■ **Provided material**:
_ _ _ _ _ _ _

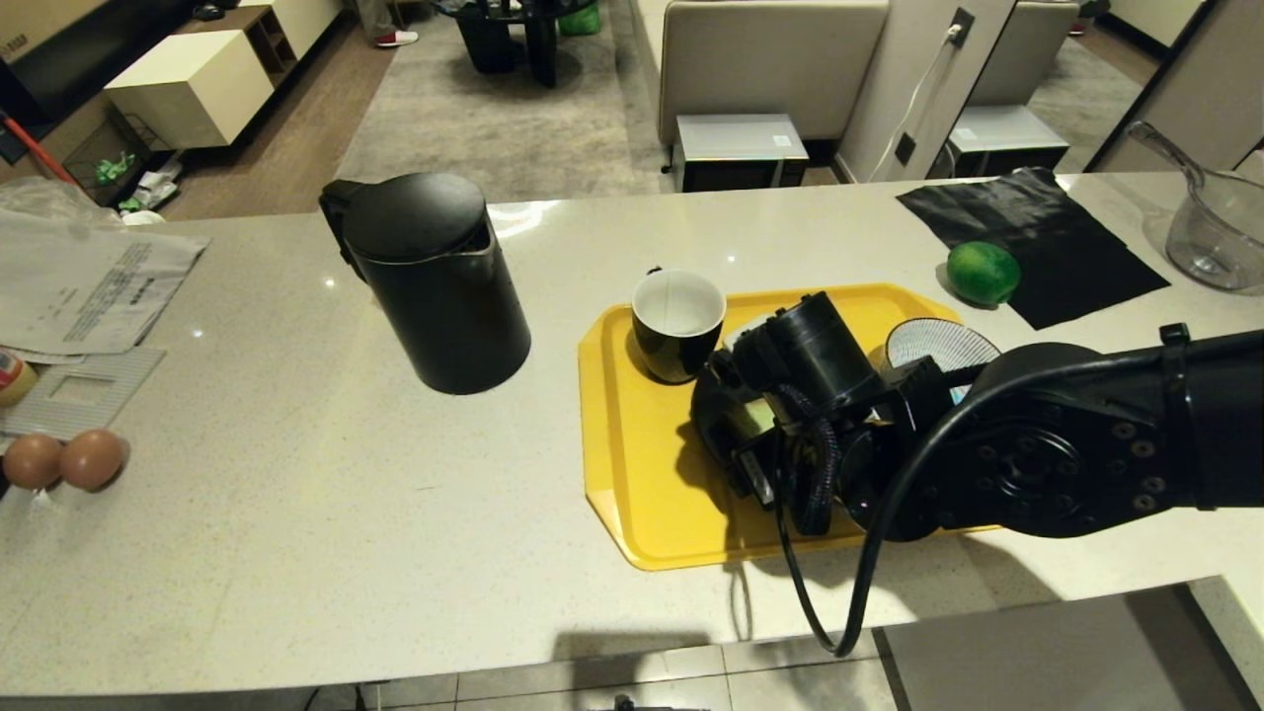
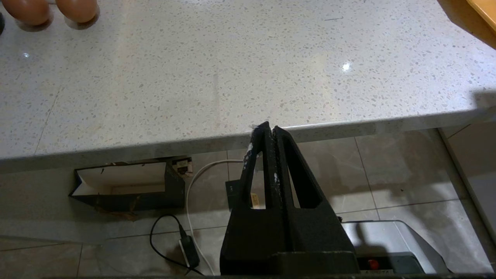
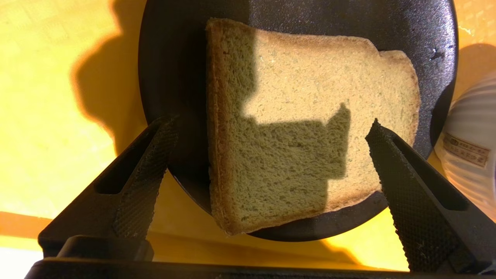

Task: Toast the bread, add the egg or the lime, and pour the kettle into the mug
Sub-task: Pick up the bread slice

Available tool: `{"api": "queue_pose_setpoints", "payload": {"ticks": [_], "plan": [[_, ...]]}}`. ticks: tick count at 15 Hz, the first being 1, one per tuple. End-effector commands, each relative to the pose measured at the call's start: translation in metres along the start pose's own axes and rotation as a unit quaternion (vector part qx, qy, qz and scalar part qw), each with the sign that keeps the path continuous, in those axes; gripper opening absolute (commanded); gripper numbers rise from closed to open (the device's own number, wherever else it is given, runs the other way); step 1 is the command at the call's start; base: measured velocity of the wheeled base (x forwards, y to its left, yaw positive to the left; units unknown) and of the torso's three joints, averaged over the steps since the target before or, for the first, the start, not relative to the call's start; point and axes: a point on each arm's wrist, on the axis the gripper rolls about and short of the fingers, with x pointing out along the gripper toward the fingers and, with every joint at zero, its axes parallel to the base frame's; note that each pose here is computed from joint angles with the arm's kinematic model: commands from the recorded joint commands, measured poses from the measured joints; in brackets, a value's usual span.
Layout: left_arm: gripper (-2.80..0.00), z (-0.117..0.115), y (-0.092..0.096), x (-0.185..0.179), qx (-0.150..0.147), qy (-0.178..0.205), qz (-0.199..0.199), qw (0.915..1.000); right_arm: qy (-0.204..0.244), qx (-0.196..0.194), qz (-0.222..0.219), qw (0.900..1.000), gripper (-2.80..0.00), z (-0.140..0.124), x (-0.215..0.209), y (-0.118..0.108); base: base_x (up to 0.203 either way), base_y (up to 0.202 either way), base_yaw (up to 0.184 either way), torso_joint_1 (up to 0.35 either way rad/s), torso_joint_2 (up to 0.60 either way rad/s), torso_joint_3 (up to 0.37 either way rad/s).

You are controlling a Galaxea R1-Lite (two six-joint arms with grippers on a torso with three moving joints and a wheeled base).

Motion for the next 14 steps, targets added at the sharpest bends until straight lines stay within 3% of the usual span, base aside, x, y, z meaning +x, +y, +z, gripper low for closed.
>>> {"api": "queue_pose_setpoints", "payload": {"ticks": [1,14], "plan": [[-2.8,0.0,0.0,0.0,0.0,0.0,0.0,1.0,0.0,-0.001,-0.002,1.0,0.0,-0.001,0.003,0.002,0.0,0.0,0.0,0.0,0.0,0.0],[-2.8,0.0,0.0,0.0,0.0,0.0,0.0,1.0,0.012,0.013,-0.023,1.0,0.0,-0.003,0.025,-0.005,0.0,0.0,0.0,0.0,0.0,0.0]]}}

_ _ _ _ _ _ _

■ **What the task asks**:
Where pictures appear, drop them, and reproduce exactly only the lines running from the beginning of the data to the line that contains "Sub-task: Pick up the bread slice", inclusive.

■ **Response below**:
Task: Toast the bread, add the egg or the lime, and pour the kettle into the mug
Sub-task: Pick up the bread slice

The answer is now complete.